Exercise instructions: Using the data below, report how many lines hold the word "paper". Include nothing else in the reply.

Given data:
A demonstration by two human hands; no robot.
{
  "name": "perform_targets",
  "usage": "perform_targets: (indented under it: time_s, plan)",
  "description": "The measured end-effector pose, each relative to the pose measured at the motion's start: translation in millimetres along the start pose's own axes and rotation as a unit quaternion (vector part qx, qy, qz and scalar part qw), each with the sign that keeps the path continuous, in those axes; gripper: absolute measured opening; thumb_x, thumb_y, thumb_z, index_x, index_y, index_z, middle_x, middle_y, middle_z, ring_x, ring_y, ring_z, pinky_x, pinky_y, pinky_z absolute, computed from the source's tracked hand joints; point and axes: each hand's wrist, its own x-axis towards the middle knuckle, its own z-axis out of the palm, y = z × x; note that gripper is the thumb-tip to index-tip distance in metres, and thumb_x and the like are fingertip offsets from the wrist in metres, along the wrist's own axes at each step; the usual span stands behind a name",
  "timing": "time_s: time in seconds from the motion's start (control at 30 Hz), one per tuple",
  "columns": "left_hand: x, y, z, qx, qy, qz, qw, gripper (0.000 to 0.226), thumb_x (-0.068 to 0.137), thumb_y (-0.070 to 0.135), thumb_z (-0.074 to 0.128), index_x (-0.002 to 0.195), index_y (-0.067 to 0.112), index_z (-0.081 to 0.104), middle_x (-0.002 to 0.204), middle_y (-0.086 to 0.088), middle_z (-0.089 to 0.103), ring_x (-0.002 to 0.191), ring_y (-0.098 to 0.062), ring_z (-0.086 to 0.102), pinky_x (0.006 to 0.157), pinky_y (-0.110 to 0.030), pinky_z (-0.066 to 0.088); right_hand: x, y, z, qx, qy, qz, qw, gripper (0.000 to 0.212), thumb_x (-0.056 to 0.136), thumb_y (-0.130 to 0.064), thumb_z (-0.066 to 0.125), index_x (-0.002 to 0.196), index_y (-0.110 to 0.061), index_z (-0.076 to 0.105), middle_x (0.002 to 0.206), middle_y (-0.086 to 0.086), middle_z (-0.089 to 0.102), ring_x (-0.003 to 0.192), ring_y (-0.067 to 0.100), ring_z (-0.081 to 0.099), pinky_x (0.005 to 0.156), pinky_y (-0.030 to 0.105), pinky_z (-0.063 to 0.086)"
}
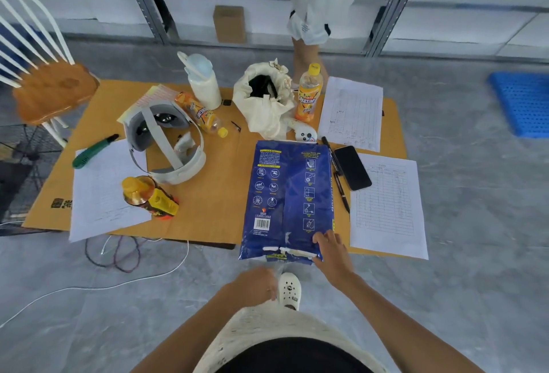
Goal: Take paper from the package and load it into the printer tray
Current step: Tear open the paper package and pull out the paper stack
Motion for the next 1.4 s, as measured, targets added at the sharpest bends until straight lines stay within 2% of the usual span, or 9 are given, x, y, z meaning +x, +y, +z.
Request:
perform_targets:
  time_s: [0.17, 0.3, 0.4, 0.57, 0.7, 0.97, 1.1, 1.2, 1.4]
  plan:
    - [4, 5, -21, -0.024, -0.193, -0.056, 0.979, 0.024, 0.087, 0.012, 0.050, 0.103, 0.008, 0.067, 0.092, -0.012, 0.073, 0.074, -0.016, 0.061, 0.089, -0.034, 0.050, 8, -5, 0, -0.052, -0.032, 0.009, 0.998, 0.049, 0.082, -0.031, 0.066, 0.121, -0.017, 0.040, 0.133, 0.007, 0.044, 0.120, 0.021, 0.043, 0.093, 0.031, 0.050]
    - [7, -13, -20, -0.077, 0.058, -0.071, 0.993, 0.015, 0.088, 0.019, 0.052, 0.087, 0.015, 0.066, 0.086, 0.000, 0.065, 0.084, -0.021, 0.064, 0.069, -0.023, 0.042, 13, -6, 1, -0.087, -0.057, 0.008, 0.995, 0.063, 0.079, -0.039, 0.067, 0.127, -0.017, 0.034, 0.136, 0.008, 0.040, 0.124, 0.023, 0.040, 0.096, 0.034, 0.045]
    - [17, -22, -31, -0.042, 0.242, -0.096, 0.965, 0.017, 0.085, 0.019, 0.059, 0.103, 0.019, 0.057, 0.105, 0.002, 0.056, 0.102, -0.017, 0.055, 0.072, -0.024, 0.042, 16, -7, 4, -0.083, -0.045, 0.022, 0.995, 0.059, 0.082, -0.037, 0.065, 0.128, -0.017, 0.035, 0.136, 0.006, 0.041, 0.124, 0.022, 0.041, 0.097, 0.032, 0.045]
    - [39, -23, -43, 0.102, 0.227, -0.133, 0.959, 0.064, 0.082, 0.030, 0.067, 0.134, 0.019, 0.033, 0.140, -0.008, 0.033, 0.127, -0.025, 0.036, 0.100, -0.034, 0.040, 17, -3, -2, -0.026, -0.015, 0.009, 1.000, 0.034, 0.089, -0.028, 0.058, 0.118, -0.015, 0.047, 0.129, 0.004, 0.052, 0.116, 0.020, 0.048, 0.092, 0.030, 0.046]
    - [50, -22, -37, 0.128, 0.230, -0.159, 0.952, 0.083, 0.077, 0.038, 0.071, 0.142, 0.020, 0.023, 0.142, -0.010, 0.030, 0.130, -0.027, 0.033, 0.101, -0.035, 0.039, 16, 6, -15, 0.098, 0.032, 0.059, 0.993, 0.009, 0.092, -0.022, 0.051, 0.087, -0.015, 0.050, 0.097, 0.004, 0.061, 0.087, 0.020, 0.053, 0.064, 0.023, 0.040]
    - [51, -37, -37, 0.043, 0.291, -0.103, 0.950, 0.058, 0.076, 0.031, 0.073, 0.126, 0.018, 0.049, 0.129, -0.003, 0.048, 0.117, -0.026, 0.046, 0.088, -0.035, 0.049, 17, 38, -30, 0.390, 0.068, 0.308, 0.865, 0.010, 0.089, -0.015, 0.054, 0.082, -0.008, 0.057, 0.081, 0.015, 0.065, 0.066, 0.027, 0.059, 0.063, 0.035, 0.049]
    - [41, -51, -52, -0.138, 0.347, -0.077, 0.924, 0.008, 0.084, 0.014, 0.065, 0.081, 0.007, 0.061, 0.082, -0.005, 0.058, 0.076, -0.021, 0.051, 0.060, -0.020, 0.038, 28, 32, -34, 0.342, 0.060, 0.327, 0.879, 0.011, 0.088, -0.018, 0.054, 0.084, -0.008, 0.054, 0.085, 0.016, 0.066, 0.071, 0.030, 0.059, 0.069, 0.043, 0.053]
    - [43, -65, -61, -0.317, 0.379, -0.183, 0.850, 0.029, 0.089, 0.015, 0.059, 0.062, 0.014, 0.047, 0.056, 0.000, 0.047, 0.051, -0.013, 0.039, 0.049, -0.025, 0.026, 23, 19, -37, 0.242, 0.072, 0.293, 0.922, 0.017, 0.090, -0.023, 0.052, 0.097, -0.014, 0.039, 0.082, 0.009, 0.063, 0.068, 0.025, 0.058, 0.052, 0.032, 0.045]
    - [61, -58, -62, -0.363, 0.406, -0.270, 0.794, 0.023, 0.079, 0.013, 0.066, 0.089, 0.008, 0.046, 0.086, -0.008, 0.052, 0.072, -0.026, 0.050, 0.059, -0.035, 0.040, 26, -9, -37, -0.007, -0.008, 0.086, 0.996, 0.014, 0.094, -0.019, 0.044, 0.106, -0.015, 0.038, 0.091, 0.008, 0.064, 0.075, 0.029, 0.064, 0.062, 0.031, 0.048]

Exercise solution: 2